Goal of the exercise :: Give the data again in full. Keep every line the same.
*** Dataset section Section Begins ***
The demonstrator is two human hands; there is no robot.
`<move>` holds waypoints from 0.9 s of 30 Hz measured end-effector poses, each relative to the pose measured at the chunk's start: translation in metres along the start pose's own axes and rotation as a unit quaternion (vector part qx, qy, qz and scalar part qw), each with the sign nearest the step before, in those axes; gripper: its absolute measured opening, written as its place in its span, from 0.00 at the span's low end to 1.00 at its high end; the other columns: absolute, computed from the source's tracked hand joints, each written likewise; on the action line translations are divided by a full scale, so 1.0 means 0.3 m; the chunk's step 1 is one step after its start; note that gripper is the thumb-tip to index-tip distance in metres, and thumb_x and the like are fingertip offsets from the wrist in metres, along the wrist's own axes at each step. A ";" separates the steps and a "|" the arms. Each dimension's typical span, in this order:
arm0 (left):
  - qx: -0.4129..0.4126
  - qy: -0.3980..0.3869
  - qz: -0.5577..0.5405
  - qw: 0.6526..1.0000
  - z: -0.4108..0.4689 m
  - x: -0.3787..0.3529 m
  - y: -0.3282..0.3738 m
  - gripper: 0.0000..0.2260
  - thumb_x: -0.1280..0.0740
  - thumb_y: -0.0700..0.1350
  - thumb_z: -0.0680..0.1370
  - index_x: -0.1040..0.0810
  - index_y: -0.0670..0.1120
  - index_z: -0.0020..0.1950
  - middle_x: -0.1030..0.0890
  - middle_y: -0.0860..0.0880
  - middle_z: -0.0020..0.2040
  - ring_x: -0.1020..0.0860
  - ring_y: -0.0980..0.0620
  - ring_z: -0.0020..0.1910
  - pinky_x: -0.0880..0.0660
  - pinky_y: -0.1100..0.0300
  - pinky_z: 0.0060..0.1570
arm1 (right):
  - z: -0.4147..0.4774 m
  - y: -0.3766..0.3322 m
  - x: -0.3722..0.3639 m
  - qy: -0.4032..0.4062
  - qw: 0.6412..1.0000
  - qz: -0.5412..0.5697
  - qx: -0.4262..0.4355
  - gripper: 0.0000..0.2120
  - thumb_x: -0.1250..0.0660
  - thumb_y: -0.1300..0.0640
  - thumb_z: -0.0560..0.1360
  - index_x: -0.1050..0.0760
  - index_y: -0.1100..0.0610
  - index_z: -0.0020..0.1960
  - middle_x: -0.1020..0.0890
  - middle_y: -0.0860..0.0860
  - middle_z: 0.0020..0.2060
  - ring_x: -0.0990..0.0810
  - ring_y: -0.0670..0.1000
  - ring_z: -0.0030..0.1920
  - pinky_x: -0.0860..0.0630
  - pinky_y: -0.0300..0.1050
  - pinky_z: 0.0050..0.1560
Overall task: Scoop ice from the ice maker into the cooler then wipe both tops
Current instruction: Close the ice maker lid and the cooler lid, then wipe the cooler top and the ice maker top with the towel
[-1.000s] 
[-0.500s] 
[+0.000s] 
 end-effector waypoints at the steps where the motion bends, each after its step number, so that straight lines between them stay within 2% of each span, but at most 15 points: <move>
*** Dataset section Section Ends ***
Completed exercise ::
The demonstrator is two human hands; there is no robot.
`<move>` holds waypoints from 0.9 s of 30 Hz measured end-effector poses, each relative to the pose measured at the chunk's start: translation in metres along the start pose's own axes and rotation as a unit quaternion (vector part qx, qy, qz and scalar part qw), each with the sign nearest the step before, in those axes; gripper: its absolute measured opening, written as its place in its span, from 0.00 at the span's low end to 1.00 at its high end; the other columns: absolute, computed from the source's tracked hand joints, each written likewise; on the action line translations are divided by a full scale, so 1.0 means 0.3 m; the chunk's step 1 is one step after its start; note that gripper is the thumb-tip to index-tip distance in metres, and thumb_x and the like are fingertip offsets from the wrist in metres, along the wrist's own axes at each step. A ";" separates the steps and a "|" the arms. Each dimension's typical span, in this order:
arm0 (left):
  - qx: -0.4129..0.4126
  - qy: -0.3980..0.3869
  - qz: -0.5577..0.5405
  - qw: 0.6526..1.0000
  - z: -0.4108..0.4689 m
  - x: -0.3787..0.3529 m
  - y: -0.3282..0.3738 m
  - gripper: 0.0000..0.2260
  - thumb_x: -0.1280..0.0740
  - thumb_y: -0.0700..0.1350
  - thumb_z: -0.0680..0.1370
  - index_x: -0.1040..0.0810
  - index_y: -0.0670..0.1120
  - index_z: -0.0020..0.1950
  - middle_x: -0.1030..0.0890
  - middle_y: -0.0860..0.0880
  - middle_z: -0.0020..0.2040
  - ring_x: -0.1020..0.0860
  - ring_y: -0.0980..0.0620
  - ring_z: -0.0020..0.1910
  - pinky_x: -0.0880..0.0660
  - pinky_y: -0.1100..0.0300
  - pinky_z: 0.0060..0.1570
arm1 (right):
  - z: -0.4147..0.4774 m
  - y: -0.3766..0.3322 m
  - x: -0.3722..0.3639 m
  - qy: -0.4032..0.4062
  - qw: 0.6412..1.0000
  - qz: -0.5412..0.5697
  - qx: -0.4262..0.4355
  - gripper: 0.0000..0.2120
  - thumb_x: -0.1250..0.0660
  - thumb_y: -0.1300..0.0640
  - thumb_z: -0.0560..0.1360
  - index_x: -0.1050..0.0760
  - index_y: -0.1100..0.0610
  - index_z: -0.0020..0.1960
  - middle_x: -0.1020..0.0890
  - middle_y: -0.0860..0.0860
  - middle_z: 0.0020..0.2060
  - ring_x: -0.0990..0.0810
  - ring_y: -0.0670..0.1000
  - ring_z: -0.0030..0.1920
  - pinky_x: -0.0860..0.0630
  - pinky_y: -0.0300..0.1050
  - pinky_z: 0.0050..0.1560
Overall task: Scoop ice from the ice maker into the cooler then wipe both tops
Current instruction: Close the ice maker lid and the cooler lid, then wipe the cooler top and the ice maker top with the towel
[-1.000s] 
[-0.500s] 
[+0.000s] 
 end-effector waypoints at the steps where the motion bends, each after its step number, so that straight lines between them stay within 2% of each span, but at most 15 points: <move>

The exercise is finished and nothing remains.